Goal of the exercise »
Extract the lines up to and including the one that contains "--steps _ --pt", starting with the first line of the entries below, and omit the pictures.

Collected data
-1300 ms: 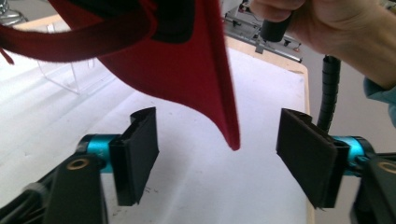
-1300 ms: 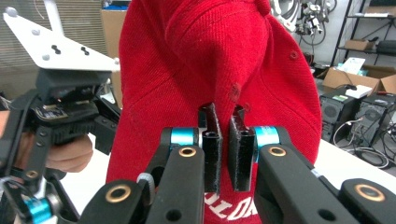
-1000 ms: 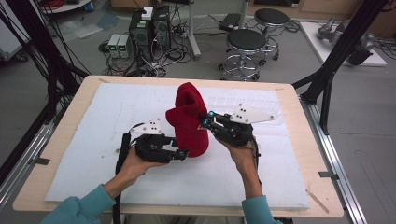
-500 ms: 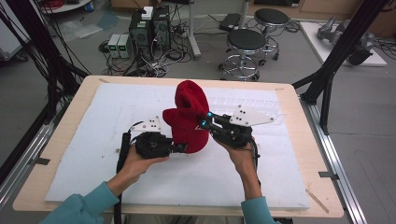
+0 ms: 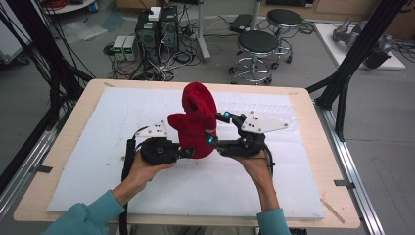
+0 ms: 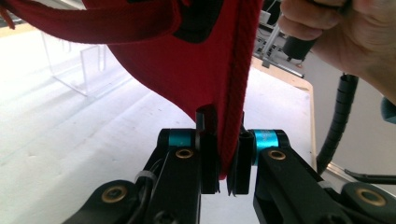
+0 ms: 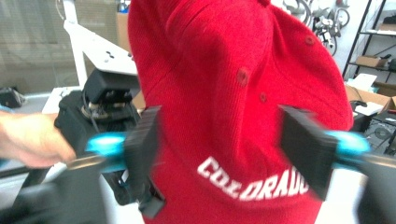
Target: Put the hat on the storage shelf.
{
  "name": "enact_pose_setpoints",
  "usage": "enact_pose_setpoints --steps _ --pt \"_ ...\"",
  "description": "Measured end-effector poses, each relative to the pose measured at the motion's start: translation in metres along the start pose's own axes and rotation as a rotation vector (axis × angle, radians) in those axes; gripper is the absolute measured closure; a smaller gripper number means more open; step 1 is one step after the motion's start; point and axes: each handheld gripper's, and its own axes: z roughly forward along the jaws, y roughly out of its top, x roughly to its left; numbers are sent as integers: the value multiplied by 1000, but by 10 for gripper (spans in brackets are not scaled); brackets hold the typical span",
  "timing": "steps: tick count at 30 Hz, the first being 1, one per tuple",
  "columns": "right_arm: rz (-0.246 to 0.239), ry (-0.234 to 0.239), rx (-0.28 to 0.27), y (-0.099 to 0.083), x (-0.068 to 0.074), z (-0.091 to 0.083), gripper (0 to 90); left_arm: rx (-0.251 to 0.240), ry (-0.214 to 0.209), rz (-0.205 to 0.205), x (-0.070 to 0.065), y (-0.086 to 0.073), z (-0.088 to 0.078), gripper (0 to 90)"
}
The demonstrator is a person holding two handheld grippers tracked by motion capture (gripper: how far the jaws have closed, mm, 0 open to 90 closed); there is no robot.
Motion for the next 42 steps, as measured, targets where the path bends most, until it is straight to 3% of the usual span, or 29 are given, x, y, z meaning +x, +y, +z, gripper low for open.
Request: enact_pose_setpoints --steps 2,4,5,10,19,26,31,35,42 --pt "4 -39 17 -1 0 -3 93 3 12 9 1 1 -1 852" --pt "1 -45 20 -2 0 -5 65 -4 21 10 2 1 -2 853" --pt "5 -62 25 -3 0 -6 4 -11 30 12 3 2 -3 853" --pt "18 -142 92 -10 -4 -24 3 -26 83 38 8 13 -5 852" --pt "35 -216 92 -19 -6 -58 4 -46 147 101 14 40 2 853" --pt "64 -275 82 -37 -5 -85 4 -55 188 126 18 62 18 853" --pt "89 -285 78 -54 -1 -96 4 -58 226 153 19 71 35 853" --pt "111 -302 77 -65 0 -101 4 -52 258 168 22 74 47 853" --pt "139 -328 61 -83 0 -105 4 -58 288 143 29 70 67 853"
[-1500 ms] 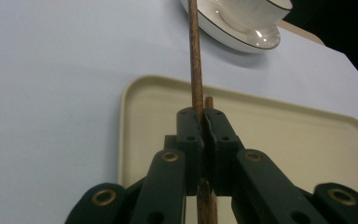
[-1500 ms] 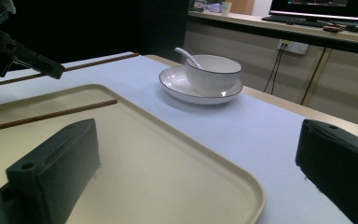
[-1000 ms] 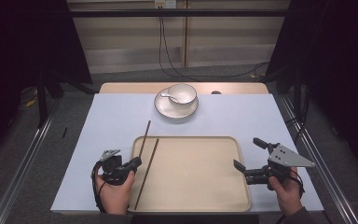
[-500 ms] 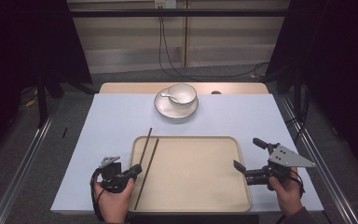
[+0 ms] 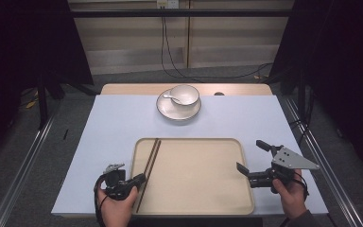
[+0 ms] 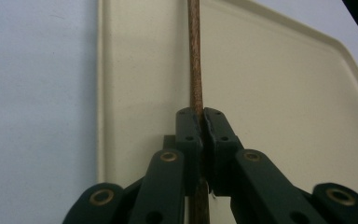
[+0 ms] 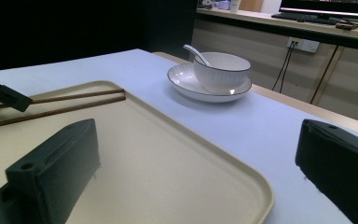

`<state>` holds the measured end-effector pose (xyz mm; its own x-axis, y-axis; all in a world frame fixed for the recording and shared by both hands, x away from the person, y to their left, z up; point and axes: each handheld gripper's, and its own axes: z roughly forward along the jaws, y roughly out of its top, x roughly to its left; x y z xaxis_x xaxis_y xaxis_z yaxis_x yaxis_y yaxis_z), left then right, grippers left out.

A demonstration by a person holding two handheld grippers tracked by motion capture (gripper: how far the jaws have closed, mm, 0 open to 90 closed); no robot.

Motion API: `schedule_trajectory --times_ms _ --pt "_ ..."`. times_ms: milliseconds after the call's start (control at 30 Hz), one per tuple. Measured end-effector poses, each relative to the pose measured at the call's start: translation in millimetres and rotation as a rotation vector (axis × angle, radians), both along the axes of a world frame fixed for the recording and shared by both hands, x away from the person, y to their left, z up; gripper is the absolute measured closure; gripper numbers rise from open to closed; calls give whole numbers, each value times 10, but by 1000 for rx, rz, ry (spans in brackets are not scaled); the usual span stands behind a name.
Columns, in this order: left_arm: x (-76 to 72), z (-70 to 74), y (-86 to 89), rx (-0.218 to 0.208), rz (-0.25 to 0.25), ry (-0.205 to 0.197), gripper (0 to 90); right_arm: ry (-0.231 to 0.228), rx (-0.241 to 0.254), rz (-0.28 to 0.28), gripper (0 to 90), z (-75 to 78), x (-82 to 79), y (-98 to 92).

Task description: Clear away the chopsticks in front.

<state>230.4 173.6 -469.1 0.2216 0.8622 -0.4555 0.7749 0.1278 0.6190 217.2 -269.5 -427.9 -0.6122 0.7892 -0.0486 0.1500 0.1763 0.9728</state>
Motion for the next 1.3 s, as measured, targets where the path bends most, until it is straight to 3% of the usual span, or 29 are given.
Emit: schedule_trajectory --times_ms 200,300,367,700,900,933,1133,1167,1300 --pt "6 -17 1 26 11 14 849 -1 -8 10 0 -1 5 -2" --pt "15 -35 -21 61 16 10 840 1 -7 13 0 -1 5 -3" --pt "25 -42 -24 41 7 26 837 1 -6 14 0 -1 7 0" --pt "42 -27 -29 55 1 -4 771 3 -11 13 0 -6 5 8" --pt "60 22 -21 32 8 -44 669 3 -8 8 0 0 -11 -8" --pt "81 53 -23 28 0 -70 645 2 -11 12 0 0 -15 -13" --pt "128 161 -33 8 -34 -116 567 3 -11 10 0 3 -24 -14" --pt "150 198 -30 1 -41 -153 544 6 -11 10 0 1 -24 -9" --pt "199 281 -2 -14 -70 -225 461 10 -13 14 0 0 -25 -7"
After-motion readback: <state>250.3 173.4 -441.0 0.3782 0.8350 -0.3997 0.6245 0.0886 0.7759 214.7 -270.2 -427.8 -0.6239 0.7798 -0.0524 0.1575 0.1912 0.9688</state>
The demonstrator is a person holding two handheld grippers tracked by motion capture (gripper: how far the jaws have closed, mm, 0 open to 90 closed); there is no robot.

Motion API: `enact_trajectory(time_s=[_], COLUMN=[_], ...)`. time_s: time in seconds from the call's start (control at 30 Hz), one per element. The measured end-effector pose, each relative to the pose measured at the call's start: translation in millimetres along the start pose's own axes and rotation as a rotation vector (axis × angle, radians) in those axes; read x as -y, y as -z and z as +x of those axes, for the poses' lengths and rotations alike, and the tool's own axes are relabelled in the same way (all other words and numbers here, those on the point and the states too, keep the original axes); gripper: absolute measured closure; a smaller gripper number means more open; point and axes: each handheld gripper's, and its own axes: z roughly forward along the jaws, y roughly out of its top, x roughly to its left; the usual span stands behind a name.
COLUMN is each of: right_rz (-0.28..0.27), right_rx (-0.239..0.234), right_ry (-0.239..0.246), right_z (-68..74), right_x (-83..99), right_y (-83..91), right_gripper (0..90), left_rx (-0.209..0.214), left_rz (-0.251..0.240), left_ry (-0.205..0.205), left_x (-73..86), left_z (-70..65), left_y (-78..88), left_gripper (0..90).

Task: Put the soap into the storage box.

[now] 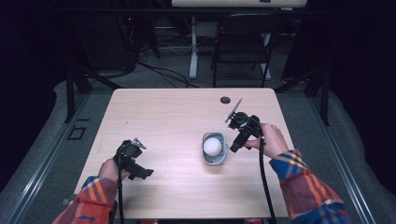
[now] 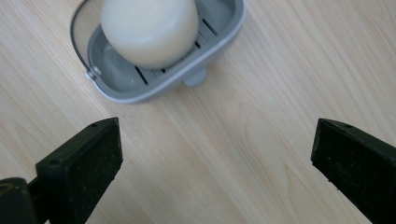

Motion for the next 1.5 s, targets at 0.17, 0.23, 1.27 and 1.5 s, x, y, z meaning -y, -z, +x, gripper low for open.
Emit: enact_trajectory(time_s=[0.17,0.23,1.27,1.5], right_rz=[0.002,0.011,0.115,0.081], right_rx=[0.013,0.018,-0.001,-0.002], right_ry=[-0.037,-0.041,-0.206,-0.26], right_z=[-7.9,-10.1,-28.9,-18.9], right_x=[25.0,30.1,160.8,168.2], right_y=[2.5,2.9,-35.7,-52.8], right_gripper=[1.4,1.4,2.3,2.5], left_rx=[0.002,0.002,0.003,0.004], left_rz=[0.005,0.005,0.016,0.016], left_ry=[-0.002,-0.001,-0.004,-0.01], left_x=[-0.3,-0.4,-1.0,-1.2], left_z=[0.1,-0.1,-0.6,-1.2], left_y=[0.3,0.0,-2.2,-1.8], left_gripper=[0.1,0.1,0.1,0.1])
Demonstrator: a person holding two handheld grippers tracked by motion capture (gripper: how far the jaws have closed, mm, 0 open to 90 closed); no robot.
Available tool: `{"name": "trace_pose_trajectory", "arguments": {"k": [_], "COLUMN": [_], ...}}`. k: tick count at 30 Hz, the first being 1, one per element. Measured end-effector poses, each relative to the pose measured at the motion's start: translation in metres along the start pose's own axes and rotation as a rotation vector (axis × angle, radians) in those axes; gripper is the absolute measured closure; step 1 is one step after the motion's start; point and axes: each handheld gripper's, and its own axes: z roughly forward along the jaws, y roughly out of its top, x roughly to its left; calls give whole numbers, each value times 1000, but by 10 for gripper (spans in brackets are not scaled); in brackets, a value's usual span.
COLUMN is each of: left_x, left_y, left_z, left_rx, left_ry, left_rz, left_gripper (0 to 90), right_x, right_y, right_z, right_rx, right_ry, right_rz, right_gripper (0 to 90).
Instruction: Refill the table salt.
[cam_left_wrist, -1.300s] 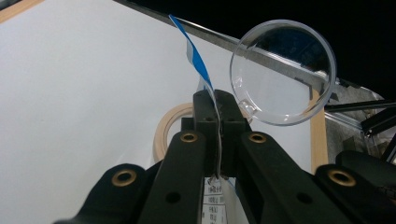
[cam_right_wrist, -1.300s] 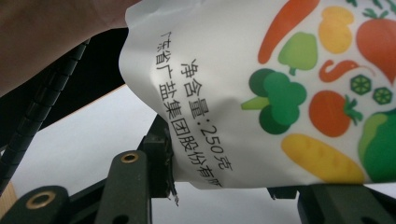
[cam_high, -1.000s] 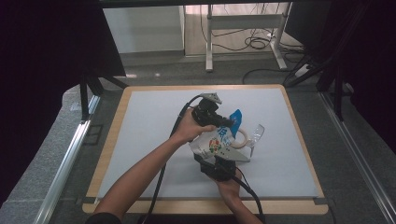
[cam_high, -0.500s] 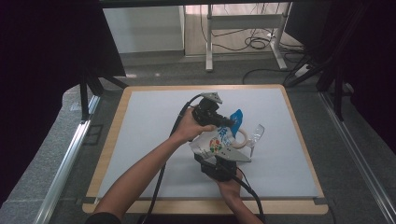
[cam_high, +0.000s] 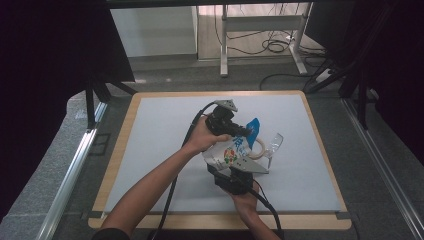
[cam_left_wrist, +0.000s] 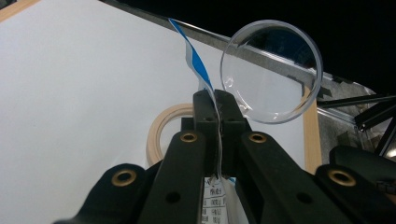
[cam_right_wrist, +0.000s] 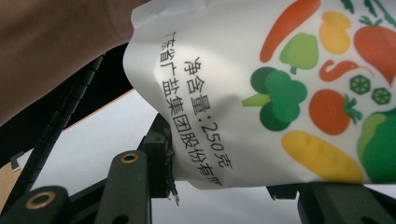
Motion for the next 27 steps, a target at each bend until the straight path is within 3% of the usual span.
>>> {"name": "trace_pose_trajectory", "arguments": {"k": [27], "left_x": [0], "left_y": [0], "left_z": [1], "left_rx": [-1], "left_ry": [2], "left_rz": [1], "left_gripper": [898], "right_x": [0], "right_y": [2], "right_z": [0], "right_rx": [-3], "right_ry": [9], "right_rz": [16], "right_gripper": [534]}}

Expected answer »
-1300 ms: 
-1300 ms: 
-1000 ms: 
-500 ms: 
+0 ms: 
+0 ms: 
+0 ms: 
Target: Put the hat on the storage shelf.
{
  "name": "enact_pose_setpoints",
  "usage": "enact_pose_setpoints --steps _ --pt \"_ ...\"",

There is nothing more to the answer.